> **Prompt**
Across the listing below, count the lines containing "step". Give nothing but the number.

--- Supplied material Enclosed Below ---

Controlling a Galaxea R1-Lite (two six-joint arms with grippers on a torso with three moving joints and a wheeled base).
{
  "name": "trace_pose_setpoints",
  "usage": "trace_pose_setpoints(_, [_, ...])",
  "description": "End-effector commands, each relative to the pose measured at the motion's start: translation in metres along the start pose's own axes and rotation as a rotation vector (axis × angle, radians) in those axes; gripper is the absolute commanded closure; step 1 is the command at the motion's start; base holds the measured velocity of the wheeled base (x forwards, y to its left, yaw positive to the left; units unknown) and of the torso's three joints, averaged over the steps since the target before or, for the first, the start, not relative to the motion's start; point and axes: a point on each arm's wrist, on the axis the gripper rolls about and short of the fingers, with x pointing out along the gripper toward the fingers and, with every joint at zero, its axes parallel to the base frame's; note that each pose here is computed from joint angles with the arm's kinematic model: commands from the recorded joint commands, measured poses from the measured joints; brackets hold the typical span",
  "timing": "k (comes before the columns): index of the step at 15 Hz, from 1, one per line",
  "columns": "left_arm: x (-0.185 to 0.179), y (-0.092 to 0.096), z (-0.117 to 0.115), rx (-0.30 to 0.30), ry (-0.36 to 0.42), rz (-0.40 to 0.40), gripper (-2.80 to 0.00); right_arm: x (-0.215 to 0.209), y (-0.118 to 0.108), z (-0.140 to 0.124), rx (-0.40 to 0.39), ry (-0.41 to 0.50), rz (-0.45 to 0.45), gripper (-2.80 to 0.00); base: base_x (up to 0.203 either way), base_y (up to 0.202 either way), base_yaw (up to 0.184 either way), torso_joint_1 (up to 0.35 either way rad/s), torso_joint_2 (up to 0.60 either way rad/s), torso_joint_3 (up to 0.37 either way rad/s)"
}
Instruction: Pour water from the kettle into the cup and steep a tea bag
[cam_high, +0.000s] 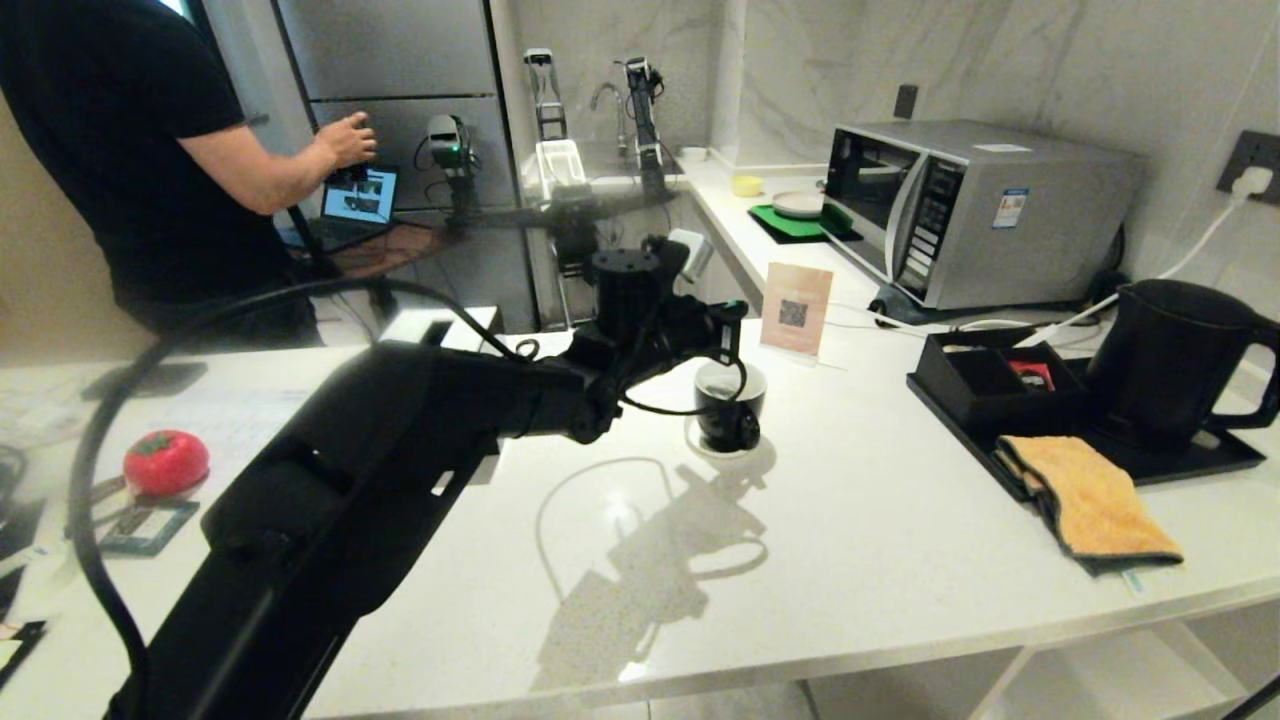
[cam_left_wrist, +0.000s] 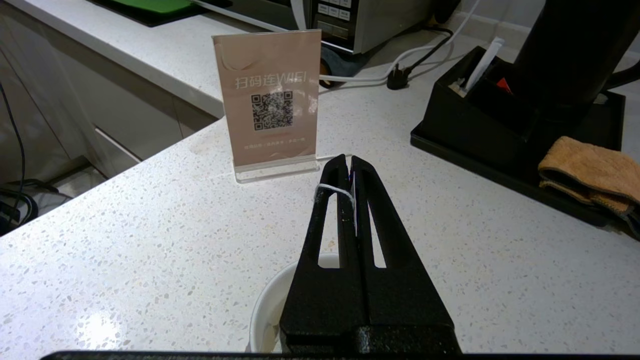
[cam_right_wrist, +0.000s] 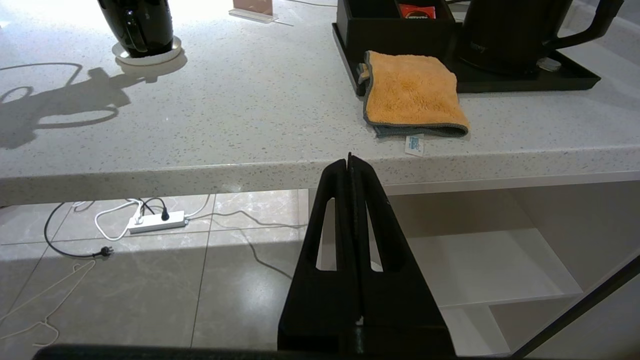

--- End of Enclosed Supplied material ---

> **Written solution**
2